As expounded elsewhere in this blog, I built a database of full-text U.S. patents and patent applications and some search tools for doing some data mining in it. As described in this post, I used it to extract a corpus of patents and applications that appear to represent in-house inventions of Intellectual Ventures, and organize them by subject matter.

Intellectual Ventures (“IV”) is the intellectual property powerhouse founded by Nathan Myhrvold after he left his position as Chief Technology Officer of Microsoft. IV receives a lot of criticism in the press and the blogosphere, often being portrayed as the mother of all “patent trolls” (a pejorative term originally popularized by IV co-founder and vice-chairman Peter Detkin, who was in house at Intel at the time). IV owns a lot of patents — according to its own published figures, it has acquired 70,000 patents since its founding, and filed 3,000 patent applications on the inventions of its own team of inventors. (Not everyone thinks this is a good thing.)

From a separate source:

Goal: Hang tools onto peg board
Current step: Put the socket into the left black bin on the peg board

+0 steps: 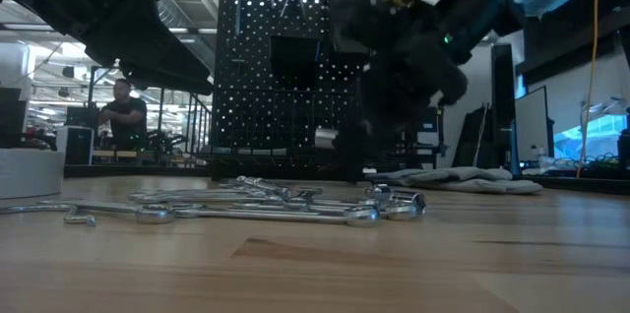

No one knows exactly what technologies are covered by all those patents. Like most patent aggregators, IV usually sets up corporations or LLC’s to hold IP rights that it acquires. Current law does not require buyers or sellers of patent rights to disclose the identities of the “real” owners — presumably whoever owns or controls the corporation holding the patents. This was briefly a matter of intense debate, with no less than that pinnacle of patent scholarship, the White House, chiming in with an executive action. In early 2014, the U.S. Patent Office proposed “real party in interest” rules that would have required disclosure of the “real owners” at least while an application is pending, but the PTO has now decided to hand off that particular hot potato to Congress.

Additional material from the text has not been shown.